§ PROBLEM REQUIREMENTS
Pull every line containing the word "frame" out of the material below.

§ INFORMATION GIVEN

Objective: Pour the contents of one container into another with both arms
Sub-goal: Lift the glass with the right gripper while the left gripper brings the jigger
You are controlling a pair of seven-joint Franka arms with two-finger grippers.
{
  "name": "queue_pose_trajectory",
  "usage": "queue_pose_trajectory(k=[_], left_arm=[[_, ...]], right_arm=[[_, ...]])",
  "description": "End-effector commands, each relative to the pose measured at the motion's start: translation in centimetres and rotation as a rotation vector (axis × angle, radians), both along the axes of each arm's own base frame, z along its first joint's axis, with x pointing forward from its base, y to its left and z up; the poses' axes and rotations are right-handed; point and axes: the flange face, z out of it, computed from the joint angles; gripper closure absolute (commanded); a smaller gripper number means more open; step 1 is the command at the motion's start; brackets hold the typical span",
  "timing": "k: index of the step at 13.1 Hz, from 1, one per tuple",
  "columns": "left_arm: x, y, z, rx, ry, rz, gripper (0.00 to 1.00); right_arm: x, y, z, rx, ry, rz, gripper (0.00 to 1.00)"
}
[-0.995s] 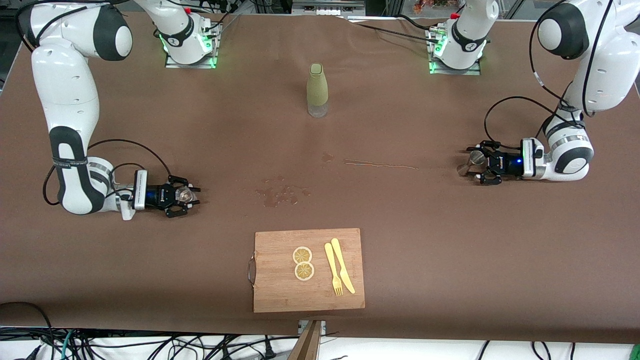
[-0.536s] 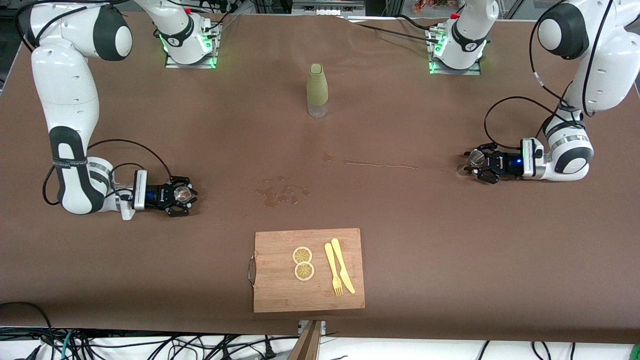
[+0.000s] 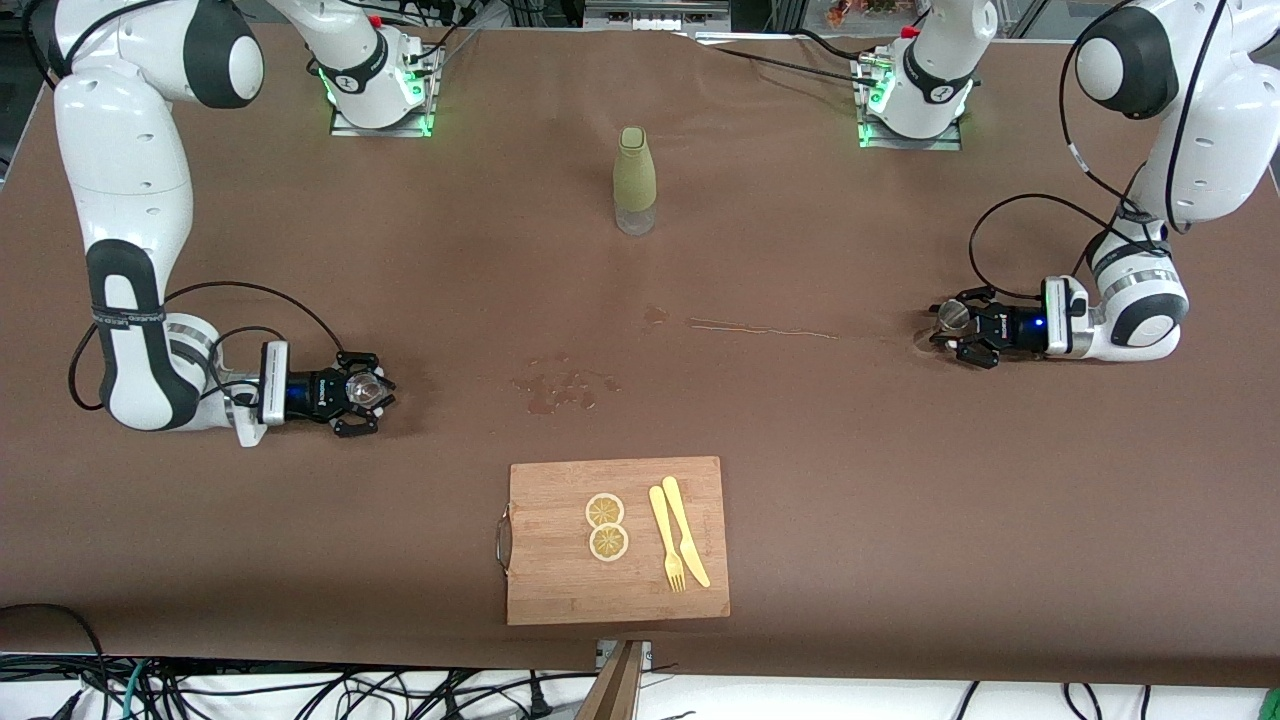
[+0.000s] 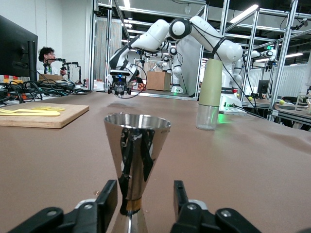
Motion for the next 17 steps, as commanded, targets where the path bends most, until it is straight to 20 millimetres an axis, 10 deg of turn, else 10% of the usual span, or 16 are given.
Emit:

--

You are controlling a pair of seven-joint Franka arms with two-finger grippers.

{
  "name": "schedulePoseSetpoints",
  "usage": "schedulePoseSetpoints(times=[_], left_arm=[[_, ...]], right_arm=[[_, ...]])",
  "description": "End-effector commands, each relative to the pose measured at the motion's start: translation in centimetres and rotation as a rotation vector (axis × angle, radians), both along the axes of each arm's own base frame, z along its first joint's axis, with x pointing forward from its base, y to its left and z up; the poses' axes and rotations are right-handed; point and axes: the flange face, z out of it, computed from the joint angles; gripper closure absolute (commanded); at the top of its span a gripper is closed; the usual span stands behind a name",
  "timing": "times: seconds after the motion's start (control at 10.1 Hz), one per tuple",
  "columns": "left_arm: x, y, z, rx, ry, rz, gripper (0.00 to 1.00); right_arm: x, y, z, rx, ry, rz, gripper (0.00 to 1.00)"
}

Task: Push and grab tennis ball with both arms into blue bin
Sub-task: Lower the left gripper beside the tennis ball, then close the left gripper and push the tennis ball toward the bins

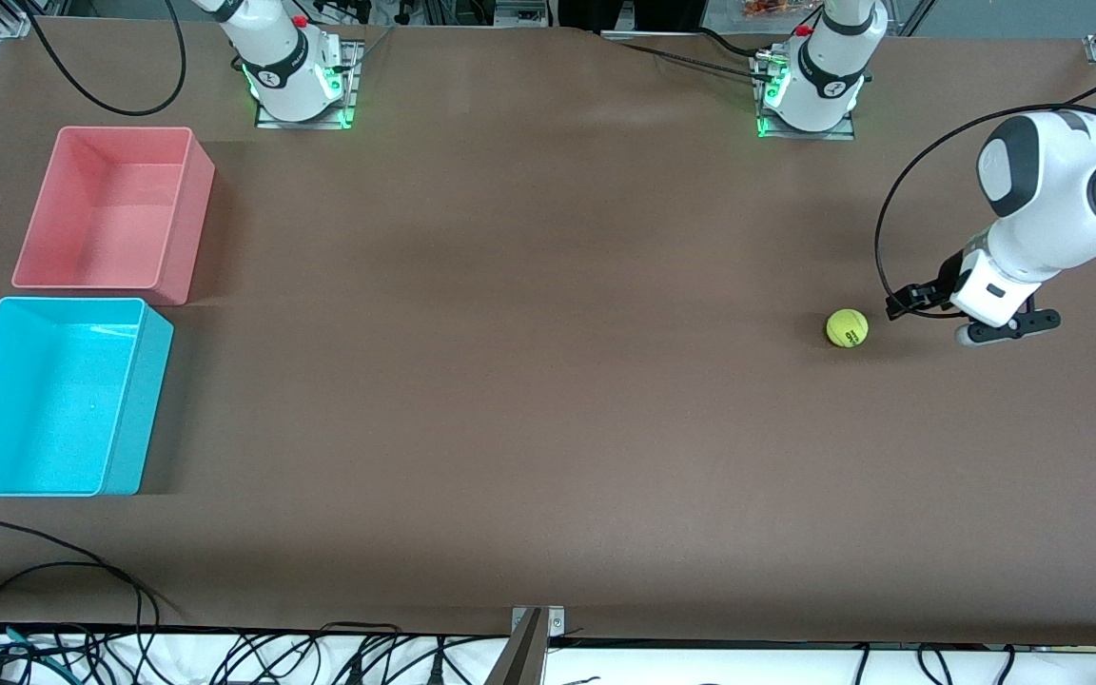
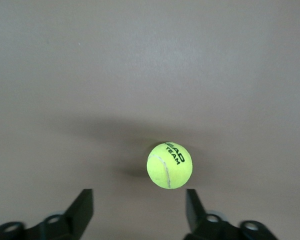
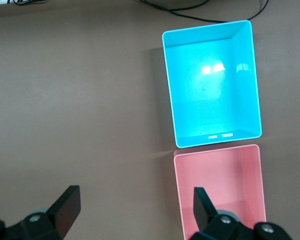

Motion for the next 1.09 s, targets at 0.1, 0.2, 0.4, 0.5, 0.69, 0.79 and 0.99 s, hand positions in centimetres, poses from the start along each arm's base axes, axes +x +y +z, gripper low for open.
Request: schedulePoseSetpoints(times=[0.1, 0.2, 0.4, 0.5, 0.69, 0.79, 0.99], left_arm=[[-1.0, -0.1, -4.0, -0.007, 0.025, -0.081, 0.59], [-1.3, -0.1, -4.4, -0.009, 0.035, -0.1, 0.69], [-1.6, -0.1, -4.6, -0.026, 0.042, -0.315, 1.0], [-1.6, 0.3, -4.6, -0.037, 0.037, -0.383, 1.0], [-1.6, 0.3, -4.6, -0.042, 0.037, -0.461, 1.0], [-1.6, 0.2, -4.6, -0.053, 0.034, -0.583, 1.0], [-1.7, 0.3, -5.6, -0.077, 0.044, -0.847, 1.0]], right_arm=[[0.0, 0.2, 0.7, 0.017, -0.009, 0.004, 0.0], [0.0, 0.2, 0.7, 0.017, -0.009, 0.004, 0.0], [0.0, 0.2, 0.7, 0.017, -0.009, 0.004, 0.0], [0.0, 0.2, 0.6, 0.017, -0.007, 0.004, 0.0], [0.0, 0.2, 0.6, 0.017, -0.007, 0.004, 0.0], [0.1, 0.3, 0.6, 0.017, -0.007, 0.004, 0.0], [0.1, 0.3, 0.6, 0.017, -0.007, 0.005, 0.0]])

§ RESULT OF THIS EXERCISE
  "description": "End-effector commands, each relative to the pose measured at the motion's start: translation in centimetres and rotation as a rotation vector (axis × angle, radians), both along the axes of each arm's own base frame, z along its first joint's axis, with x pointing forward from its base, y to its left and z up; the poses' axes and rotations are right-handed; point and axes: the flange face, z out of it, computed from the joint angles; gripper closure absolute (commanded); a smaller gripper number means more open; step 1 is the command at the motion's start; brackets hold the typical span",
  "description": "End-effector commands, each relative to the pose measured at the motion's start: translation in centimetres and rotation as a rotation vector (axis × angle, radians), both along the axes of each arm's own base frame, z along its first joint's axis, with x pointing forward from its base, y to its left and z up; the poses' axes and rotations are right-handed; point and axes: the flange face, z out of it, computed from the joint angles; gripper closure absolute (commanded); at the top of its span a gripper is closed; the usual span stands behind a name",

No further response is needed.